— What to do —
Please go over the material below and count each line with the string "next", giving only the total.

— Dataset content —
/---

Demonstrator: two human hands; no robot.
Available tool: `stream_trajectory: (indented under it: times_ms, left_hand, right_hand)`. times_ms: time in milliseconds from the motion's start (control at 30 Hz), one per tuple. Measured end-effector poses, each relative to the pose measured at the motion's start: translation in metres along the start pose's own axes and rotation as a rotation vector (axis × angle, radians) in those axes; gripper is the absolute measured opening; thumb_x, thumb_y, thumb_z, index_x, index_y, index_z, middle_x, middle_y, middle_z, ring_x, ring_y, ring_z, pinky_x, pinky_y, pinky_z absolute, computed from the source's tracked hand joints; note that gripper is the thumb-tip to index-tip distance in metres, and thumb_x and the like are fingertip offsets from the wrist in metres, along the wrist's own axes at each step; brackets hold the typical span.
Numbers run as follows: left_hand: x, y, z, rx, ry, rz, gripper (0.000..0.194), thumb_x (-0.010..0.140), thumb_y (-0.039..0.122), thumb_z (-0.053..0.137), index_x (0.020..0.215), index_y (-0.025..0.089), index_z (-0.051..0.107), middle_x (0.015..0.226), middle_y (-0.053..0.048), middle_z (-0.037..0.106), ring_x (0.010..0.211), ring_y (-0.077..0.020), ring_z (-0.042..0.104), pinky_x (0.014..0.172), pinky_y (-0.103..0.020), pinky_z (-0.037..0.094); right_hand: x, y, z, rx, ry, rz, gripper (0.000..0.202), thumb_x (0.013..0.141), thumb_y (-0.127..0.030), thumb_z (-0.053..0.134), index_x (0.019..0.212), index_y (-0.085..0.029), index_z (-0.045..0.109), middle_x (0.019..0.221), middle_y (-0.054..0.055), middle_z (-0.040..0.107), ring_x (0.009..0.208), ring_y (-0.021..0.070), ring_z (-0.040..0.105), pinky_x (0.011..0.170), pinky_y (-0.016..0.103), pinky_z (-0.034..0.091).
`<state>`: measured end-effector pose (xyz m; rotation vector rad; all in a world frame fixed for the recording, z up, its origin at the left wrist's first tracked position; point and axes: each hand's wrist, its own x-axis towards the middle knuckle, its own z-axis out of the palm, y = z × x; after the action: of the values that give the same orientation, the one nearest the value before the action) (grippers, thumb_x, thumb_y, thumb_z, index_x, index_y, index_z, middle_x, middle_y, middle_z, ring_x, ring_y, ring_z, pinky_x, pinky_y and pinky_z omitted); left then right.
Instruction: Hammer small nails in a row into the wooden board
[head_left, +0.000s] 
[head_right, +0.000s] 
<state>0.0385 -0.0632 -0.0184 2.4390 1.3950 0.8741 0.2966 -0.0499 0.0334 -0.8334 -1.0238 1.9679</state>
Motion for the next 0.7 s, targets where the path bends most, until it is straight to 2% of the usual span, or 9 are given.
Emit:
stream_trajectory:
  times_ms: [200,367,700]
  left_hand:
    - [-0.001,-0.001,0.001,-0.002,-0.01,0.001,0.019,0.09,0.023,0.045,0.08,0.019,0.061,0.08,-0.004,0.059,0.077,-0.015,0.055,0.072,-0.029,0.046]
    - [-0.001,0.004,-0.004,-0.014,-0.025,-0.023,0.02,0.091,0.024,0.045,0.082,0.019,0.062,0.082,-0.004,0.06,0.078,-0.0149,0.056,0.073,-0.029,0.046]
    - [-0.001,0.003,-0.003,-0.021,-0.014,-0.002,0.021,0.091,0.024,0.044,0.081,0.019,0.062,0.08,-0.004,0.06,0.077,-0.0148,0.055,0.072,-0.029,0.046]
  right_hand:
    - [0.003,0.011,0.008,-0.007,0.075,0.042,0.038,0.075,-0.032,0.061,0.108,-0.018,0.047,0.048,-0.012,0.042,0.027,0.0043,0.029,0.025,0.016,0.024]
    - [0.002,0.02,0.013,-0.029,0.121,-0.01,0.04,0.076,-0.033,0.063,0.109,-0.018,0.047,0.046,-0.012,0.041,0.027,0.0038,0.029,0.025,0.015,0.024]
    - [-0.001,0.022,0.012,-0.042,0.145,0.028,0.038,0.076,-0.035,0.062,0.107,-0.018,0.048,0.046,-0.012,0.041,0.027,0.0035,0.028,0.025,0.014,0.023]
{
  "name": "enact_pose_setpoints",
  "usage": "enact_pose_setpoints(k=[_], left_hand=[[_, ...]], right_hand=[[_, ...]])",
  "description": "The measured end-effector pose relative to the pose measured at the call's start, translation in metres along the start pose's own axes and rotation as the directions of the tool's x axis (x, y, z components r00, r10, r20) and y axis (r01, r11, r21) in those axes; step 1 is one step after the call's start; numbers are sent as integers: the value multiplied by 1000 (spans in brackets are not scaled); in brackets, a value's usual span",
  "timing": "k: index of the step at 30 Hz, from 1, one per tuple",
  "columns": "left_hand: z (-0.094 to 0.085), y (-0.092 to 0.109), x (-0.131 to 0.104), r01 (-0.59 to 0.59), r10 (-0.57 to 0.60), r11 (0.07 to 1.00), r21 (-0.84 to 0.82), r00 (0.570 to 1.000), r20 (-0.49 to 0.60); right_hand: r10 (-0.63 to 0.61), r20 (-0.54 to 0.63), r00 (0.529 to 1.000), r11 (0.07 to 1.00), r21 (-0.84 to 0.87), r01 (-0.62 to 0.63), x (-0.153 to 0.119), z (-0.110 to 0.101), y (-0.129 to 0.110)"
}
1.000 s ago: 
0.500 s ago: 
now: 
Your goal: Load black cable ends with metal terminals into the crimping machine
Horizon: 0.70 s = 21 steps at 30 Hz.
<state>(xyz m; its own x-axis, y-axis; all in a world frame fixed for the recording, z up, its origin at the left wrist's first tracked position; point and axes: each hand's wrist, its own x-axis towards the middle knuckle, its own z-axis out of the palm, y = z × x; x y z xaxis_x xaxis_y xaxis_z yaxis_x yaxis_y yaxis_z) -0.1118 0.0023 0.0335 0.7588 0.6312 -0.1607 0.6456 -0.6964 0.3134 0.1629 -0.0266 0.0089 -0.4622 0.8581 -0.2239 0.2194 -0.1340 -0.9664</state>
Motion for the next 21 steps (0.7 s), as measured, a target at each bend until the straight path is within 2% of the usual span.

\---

— Written response —
2